Four years into my career, I was being interviewed for a new job and the interviewer said rather disapprovingly: ‘You’ve had a very circuitous career so far!’ It was true. I had taught Business English to adults in Italy, then returned to the UK to teach English in two High Schools, including an inner-city school, trying to teach Shakespeare to deprived adolescents who did not have their basic needs of food and safe shelter met. I was restlessly searching for work…a life… that would bring me meaning and purpose and was not finding it where I thought I ‘should’ find it.
And then I had a severe panic attack. I was 28 and thought I was having a heart attack. I felt pure terror and utterly helpless: my tightly attached identity was that I was a fixer and a healer and here I was, trapped and unable to fix or heal myself. I was on my knees in despair, stuck in a fixed, linear mindset and hitting my head against the same brick wall. I couldn’t visualise a way through. My whole being was in panic.

It was the ‘brick’ of that panic attack that saved me. Yes, it felled me to my knees, to my surrender, but it was this act that brought me hope. It forced me to think differently, to let go of my ego, my outworn behaviours, change my mindset and make a fundamental psychological gearshift.
Joining the dots backwards, my life has turned out to be a very rich and circuitous path with many unexpected trajectories and adventures. (That interviewer was right!) But I now know it isn’t random, that there is always synchronicity at play, and I now trust when it’s time to let go and take the leap into the next chapter.
And part of this new chapter I am in, is working with Founder companies that are now in their scale-up stage as they prepare to go big. They have grown very fast, with great vision, values and courage. But with this rapid expansion and great success comes a troubling question: how to repeat and expand success? There are leadership skills, inspiring loyal followership, that must be learned/developed, and there are dynamics between the leaders, original and new, that now need to be attended to as they prepare for this very exciting next chapter.
I am loving this new work.
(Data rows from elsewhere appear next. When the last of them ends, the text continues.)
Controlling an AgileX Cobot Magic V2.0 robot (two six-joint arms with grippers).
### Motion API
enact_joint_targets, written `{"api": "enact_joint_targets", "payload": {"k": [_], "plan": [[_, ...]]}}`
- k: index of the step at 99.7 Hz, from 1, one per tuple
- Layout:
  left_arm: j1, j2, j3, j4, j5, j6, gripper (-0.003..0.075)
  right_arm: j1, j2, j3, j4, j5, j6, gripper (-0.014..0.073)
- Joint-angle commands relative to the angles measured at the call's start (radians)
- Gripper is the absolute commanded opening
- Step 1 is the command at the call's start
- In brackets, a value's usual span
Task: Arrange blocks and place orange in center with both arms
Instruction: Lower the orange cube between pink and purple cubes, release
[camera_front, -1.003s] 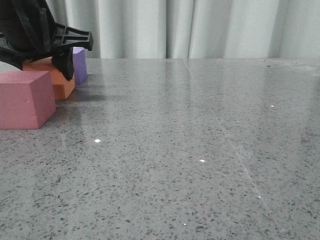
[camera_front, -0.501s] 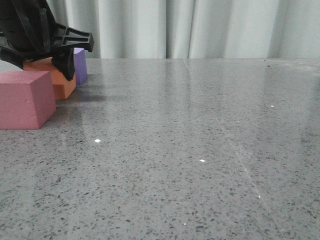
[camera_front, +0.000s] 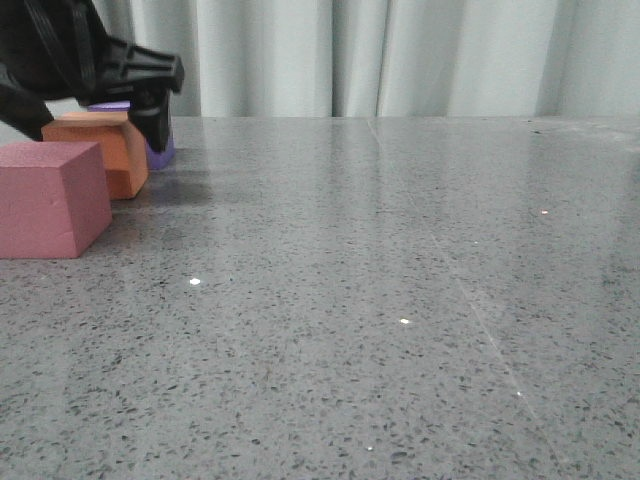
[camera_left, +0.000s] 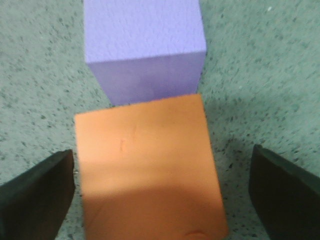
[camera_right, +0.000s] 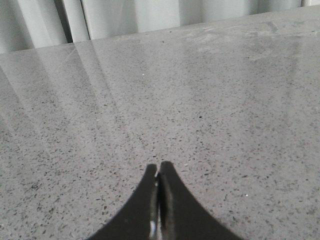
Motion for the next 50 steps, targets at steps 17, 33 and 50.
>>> {"api": "enact_joint_targets", "payload": {"k": [17, 33, 50], "plan": [[-0.009, -0.246, -0.016, 0.013, -0.036, 0.013, 0.0662, -0.005, -0.024, -0.015, -0.002, -0.081, -0.015, -0.0067], [-0.009, -0.417, 0.064, 0.017, -0.062, 0.041, 0.0662, -0.005, -0.024, -0.015, -0.002, -0.081, -0.015, -0.0067], [-0.009, -0.612, 0.211, 0.07, -0.08, 0.041, 0.0662, -0.005, -0.024, -0.015, -0.002, -0.081, -0.015, -0.0067]]}}
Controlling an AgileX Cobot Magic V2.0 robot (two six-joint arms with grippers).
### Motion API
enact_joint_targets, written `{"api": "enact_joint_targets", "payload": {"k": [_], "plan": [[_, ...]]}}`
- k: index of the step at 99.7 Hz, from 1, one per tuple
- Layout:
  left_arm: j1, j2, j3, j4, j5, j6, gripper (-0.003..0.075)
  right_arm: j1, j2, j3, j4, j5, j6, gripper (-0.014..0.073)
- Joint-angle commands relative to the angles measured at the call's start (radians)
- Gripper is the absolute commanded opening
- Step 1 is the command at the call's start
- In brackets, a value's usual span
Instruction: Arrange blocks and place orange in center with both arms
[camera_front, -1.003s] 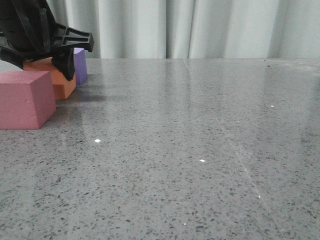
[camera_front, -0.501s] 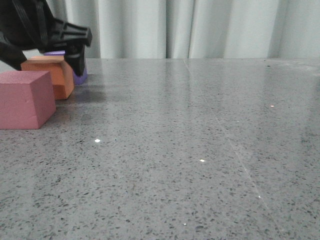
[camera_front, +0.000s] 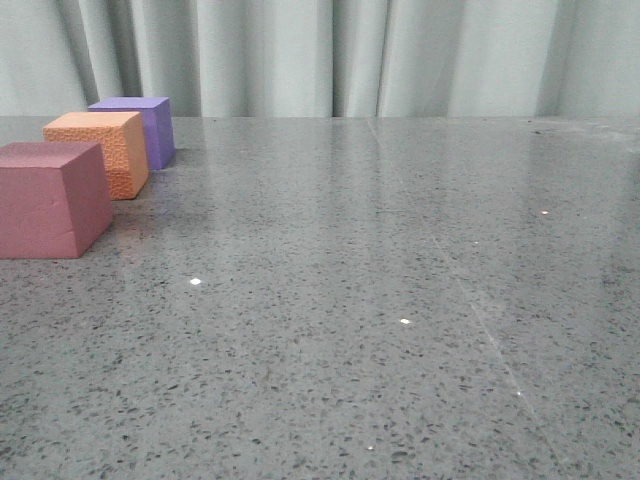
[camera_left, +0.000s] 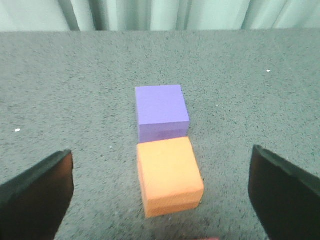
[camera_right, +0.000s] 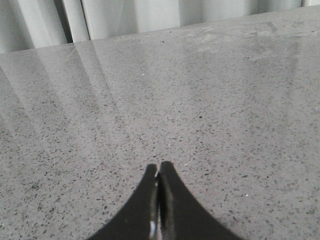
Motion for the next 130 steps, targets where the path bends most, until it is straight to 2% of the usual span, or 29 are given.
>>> {"api": "enact_joint_targets", "payload": {"k": [1, 37, 46, 51, 52, 130], "plan": [[-0.009, -0.113, 0.047, 0.051, -0.057, 0.003, 0.0662, -0.005, -0.024, -0.015, -0.002, -0.081, -0.015, -0.0067], [-0.009, -0.559, 0.379, 0.06, -0.055, -0.001, 0.0648, -0.005, -0.024, -0.015, -0.002, -0.081, -0.015, -0.0067], [-0.009, -0.66, 0.438, 0.06, -0.037, -0.001, 0.0583, -0.005, -0.024, -0.015, -0.002, -0.081, -0.015, -0.0067], [-0.009, -0.71, 0.462, 0.06, -0.021, -0.001, 0.052, -0.005, -0.024, -0.015, -0.002, -0.081, -0.015, -0.0067], [-0.009, -0.879, 0.508, 0.088, 0.067, -0.001, -0.0019, -0.005, -0.024, -0.015, -0.002, -0.081, -0.015, -0.0067], [-0.007, -0.879, 0.508, 0.096, 0.046, -0.001, -0.0019, -0.005, -0.024, -0.015, -0.002, -0.081, -0.015, -0.0067]]}}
I love the energy and pace of these people of vision. At the heart of everything is their passion to learn and grow and to become the best version of themselves, not only as leaders but as human beings. This is why ultimately, beyond the welcome material rewards, they are willing to push through their own fears and inflexibility to find an infinitely richer and more rewarding third way. This is the legacy they really want to leave.